Justiz versteht es auch. Da geht es nicht nur um Stigmatisierung und entsprechende Erfahrungen von möglichen Opfern. Da geht es auch um Spiel mit Leben weiterer Menschen. Haben Sie schon mal Menschen getroffen, die unschuldig im Knast landeten? Ich schon. Solche Begegnungen bleiben in Ihrer Erinnerung für immer. Dabei ist es immer und wieder faszinierend, wie schwer Menschen an die Unschuld glauben. Stellen Sie sich mal eine politisch aktive Frau vor, die ihre Überzeugungen während der Sowjetunion-Zeit offen aussprach. Nein, nicht in den Medien, einfach in mehr oder weniger privaten Kreisen. Diese Überzeugungen waren völlig normal – aus der demokratischen Perspektive – und hatten nichts mit jeglicher Gefahr oder Aggression zu tun. Dennoch landete die Frau dafür für über 10 Jahre in Straflagern. Es ist mittlerweile ein Allgemeinwissen, dass es solche Geschichten Hundertfach gab. Und doch glauben die Menschen schwer.
Eine krasse Realität ist, dass bei den Umständen wie die Sowjetunion sie erschuf, auch ein Kindergekritzel hergenommen werden konnte, um jemanden für den Rest der Tage „auf die Strafbank“ zu setzen. Sensibel ist es, nicht wahr? Heikel. Besonders wenn Sie auch noch die ganzen Familien, wie die dieser Frau aus der Sowjetunion, bedenken. Die leiden ja auch und sie leiden massiv.
Und nun, wollen wir doch hoffen, dass die meisten Justizbehörden der Welt heute weiter sind. Die fortgeschritteneren unter solchen wissen um die unzuverlässige Qualitäten der Malerei Bescheid.
Nichtsdestotrotz glaubt man, dass man wenigstens Sympathie oder Antipathie, die Kinder empfinden, aus deren Malerei ablesen kann, auch ohne sie zu einer Aussage zwingen zu müssen. So interpretiert man auch Beziehungsqualitäten. So entstanden auch die therapeutischen Spiele, wo man Familienaufstellungen mit Tieren-Figuren macht. Das hilft den Therapeuten dann, Familiendynamik nachzuvollziehen und heilen zu helfen. Übrigens wendet man solche Methoden nicht nur mit Kindern an, sondern auch mit Erwachsenen sehr stark. Familientherapeutinnen und Systemtherapeuten nutzen das mit ihrem Klientel. Und das hilft.
Phantasie-Welten
Wenn mir bestimmte Werke meiner Kinder auffallen, versuche ich Gelegenheiten zu finden, mich mit ihnen entspannt zu unterhalten und zu fragen, was sie da gemalt haben. Sie erzählen es auch sehr gern. Man kann solche Gespräche echt genießen. Manchmal bekommt man ganze Storys so daher erzählt. Man kann auch sehr viel lachen. Achtung! Nicht abwertend über Kinder und ihre Werke, sondern gemeinsam mit ihnen über die Geschichten, die sie auch lustig finden. Ich fand auch, dass sie sich über Nachfragen wirklich freuen. So erfährt man, dass das, was man beim ersten Blick auf ein Bild für irgendeine Art Spieß hielt und sich über Spieße in Füßen Sorgen machte, eigentlich Schuhe sind, und wird entspannter.

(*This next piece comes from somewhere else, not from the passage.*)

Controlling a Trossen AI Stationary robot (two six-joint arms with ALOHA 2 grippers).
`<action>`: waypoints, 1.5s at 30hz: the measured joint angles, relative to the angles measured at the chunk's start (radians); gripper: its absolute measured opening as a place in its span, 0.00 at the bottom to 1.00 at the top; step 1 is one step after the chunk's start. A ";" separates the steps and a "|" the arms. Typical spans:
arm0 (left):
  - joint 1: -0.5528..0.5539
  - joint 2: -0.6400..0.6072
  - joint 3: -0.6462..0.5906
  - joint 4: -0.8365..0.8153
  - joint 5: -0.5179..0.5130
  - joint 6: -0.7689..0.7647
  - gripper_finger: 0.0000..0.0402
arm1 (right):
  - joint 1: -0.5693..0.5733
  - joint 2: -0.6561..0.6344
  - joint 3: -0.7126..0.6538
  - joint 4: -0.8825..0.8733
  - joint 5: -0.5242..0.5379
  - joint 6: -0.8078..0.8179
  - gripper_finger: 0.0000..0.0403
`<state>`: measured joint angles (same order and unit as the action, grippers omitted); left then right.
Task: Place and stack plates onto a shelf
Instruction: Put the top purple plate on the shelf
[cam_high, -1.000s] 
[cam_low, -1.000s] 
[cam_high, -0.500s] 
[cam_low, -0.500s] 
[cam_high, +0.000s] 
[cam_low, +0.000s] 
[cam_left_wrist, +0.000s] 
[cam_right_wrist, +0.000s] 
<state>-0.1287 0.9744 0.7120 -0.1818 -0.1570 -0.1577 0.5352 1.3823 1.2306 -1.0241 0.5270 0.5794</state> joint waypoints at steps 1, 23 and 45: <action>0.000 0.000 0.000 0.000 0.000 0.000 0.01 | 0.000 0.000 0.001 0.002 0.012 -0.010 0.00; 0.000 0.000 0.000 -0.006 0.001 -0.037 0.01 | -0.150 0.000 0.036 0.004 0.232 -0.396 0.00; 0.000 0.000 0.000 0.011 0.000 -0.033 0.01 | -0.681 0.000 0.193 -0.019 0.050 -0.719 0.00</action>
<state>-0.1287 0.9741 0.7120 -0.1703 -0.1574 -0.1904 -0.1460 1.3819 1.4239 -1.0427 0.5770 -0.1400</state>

In Kinderphantasie sind Sachen anders. Sie sehen dort anders aus als das, was wir Erwachsene kennen. Sie heißen manchmal auch völlig anders. Ist es nicht das, was wir in der modernen Kunst so schätzen? Ist es nicht diese Fähigkeit, völlig eigene Phantasie-Welt zu kreieren? Schauen Sie doch auf die Bilder des wahrscheinlich bekanntesten Surrealisten aller Zeiten Salvador Dali:
Keine Sorge, rechtlich gesehen, ist dieses Bild so wichtig für die Welt, dass es für Salvadors Rechte nur vorteilhaft ist, wenn ich es hier mal mit-einbaue.
Wenn Sie auf dieses Bild von Dali gucken, haben Sie nicht das Gefühl, dass er eine ganz andere Welt hatte? Eine ganz andere Realität? Eine ganz andere Wahrnehmung? Ja. Was für eine unglaubliche Kindesseele!